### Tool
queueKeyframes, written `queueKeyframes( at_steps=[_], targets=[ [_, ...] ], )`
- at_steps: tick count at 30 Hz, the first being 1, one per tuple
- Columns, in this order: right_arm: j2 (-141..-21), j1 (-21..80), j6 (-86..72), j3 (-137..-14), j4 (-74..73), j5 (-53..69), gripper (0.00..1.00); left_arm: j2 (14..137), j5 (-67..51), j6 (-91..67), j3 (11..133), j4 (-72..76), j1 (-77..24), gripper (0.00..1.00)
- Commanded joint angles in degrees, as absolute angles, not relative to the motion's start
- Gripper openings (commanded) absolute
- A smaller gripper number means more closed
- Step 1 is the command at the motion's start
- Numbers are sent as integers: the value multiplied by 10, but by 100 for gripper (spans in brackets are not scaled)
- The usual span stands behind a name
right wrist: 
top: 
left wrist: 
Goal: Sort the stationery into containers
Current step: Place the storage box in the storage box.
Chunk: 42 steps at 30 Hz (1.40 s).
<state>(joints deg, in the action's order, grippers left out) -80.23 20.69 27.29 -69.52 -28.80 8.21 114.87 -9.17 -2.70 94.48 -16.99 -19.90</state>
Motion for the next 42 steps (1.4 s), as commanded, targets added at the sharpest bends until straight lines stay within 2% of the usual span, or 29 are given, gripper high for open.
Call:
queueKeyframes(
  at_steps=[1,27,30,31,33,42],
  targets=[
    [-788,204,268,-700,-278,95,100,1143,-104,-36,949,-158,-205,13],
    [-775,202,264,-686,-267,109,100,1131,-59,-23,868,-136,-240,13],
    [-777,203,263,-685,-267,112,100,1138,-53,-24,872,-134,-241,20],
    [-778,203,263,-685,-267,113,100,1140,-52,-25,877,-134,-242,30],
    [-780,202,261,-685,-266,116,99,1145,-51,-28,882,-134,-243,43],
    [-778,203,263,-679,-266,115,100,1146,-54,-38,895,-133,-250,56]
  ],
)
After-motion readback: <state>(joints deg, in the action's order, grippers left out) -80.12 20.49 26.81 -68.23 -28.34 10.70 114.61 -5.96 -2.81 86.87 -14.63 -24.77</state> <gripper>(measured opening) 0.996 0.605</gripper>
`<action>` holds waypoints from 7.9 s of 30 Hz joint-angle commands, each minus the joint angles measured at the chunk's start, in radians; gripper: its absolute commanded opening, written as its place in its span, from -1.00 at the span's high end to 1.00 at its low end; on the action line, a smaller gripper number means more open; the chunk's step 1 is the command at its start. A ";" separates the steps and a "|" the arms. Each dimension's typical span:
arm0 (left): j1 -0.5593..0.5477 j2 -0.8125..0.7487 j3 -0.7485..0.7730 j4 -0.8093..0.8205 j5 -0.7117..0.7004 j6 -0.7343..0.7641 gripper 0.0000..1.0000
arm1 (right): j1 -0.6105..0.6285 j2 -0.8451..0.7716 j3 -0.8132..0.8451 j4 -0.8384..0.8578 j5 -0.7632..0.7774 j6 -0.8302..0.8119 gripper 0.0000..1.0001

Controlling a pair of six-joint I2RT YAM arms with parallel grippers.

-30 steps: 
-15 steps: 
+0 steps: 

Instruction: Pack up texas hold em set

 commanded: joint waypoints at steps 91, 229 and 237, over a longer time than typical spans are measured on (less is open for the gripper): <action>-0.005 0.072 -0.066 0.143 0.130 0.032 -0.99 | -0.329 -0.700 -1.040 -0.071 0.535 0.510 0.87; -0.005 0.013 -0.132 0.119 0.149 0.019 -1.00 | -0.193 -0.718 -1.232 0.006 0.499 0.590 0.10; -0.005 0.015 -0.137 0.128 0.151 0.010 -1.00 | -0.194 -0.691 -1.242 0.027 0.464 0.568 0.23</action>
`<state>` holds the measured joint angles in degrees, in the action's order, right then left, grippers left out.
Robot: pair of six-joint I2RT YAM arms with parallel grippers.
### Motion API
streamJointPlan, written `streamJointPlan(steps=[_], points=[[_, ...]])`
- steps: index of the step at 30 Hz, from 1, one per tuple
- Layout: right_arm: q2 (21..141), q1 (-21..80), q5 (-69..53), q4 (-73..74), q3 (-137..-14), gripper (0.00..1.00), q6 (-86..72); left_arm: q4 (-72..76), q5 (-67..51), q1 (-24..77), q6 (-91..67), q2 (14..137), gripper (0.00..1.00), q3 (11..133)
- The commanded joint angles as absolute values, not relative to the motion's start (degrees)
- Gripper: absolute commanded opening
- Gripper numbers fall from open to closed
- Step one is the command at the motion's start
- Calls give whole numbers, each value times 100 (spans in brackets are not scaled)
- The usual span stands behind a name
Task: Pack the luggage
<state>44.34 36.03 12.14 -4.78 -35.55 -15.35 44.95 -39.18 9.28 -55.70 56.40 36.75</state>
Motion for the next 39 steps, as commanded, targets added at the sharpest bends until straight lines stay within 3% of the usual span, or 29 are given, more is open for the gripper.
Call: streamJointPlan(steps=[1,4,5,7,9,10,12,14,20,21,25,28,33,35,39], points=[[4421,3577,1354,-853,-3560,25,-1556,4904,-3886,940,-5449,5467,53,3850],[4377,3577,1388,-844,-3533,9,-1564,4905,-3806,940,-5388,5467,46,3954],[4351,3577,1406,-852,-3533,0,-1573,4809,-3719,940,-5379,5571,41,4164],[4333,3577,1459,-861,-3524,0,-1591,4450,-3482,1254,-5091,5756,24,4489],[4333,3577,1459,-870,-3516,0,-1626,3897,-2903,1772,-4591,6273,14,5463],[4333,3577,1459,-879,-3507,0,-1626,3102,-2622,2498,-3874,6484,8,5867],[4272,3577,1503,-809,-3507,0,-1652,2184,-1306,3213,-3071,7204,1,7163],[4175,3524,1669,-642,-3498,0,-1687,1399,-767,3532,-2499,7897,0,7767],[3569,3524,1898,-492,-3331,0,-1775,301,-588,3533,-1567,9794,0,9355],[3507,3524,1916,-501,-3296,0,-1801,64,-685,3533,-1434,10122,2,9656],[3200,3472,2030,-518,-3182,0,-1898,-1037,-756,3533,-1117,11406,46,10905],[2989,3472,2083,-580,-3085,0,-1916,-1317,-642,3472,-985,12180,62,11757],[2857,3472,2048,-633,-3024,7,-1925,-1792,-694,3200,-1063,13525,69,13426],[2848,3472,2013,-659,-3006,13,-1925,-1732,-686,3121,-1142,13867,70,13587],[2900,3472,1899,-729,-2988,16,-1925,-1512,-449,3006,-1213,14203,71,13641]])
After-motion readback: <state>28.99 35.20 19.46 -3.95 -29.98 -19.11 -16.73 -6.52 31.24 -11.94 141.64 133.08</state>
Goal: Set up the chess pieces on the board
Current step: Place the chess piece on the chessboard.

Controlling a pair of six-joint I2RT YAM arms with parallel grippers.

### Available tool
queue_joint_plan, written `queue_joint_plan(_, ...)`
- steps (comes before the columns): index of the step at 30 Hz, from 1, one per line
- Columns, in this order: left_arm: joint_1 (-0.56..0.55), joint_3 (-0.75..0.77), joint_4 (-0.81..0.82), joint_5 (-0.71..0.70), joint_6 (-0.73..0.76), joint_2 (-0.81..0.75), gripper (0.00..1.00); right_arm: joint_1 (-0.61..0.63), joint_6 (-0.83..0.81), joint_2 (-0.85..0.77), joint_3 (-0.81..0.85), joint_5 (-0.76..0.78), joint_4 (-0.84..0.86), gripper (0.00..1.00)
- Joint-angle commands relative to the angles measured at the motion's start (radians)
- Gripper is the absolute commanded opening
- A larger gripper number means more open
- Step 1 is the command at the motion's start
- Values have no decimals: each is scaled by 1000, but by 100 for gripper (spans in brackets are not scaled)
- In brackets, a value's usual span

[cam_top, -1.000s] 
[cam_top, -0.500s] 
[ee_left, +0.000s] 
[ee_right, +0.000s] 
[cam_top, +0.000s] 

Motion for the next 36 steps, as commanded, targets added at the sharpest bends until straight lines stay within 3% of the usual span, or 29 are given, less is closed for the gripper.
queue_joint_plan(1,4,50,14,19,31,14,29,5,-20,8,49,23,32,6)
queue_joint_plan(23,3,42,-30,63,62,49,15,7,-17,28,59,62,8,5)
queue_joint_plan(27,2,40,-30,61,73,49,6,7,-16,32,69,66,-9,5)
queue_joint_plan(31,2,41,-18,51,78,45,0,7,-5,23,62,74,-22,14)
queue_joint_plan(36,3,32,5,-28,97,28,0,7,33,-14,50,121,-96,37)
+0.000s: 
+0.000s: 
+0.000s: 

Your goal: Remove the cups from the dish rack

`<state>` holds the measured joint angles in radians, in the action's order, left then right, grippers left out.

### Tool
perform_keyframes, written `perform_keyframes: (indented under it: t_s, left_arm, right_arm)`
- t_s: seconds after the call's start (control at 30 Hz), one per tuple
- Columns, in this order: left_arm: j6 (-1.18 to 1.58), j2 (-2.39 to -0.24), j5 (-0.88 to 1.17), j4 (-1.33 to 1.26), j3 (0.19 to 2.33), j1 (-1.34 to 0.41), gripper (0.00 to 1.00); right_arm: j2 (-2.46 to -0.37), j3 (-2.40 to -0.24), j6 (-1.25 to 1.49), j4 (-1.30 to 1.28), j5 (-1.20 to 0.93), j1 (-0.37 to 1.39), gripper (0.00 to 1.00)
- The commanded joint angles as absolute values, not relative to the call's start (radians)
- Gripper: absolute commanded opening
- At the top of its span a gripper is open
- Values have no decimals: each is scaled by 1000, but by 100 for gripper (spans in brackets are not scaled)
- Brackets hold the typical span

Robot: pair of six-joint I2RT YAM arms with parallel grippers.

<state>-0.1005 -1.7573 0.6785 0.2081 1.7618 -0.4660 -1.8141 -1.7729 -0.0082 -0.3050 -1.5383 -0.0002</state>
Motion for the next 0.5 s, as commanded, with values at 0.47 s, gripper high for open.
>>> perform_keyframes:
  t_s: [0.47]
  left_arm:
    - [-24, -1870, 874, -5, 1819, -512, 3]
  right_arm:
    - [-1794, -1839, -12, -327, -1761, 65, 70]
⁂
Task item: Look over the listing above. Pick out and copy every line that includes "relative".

Answer to this problem:
- Commanded joint angles in degrees, as absolute angles, not relative to the motion's start
- The commanded joint angles as absolute values, not relative to the motion's start (degrees)
- Joint-angle commands relative to the angles measured at the motion's start (radians)
- The commanded joint angles as absolute values, not relative to the call's start (radians)

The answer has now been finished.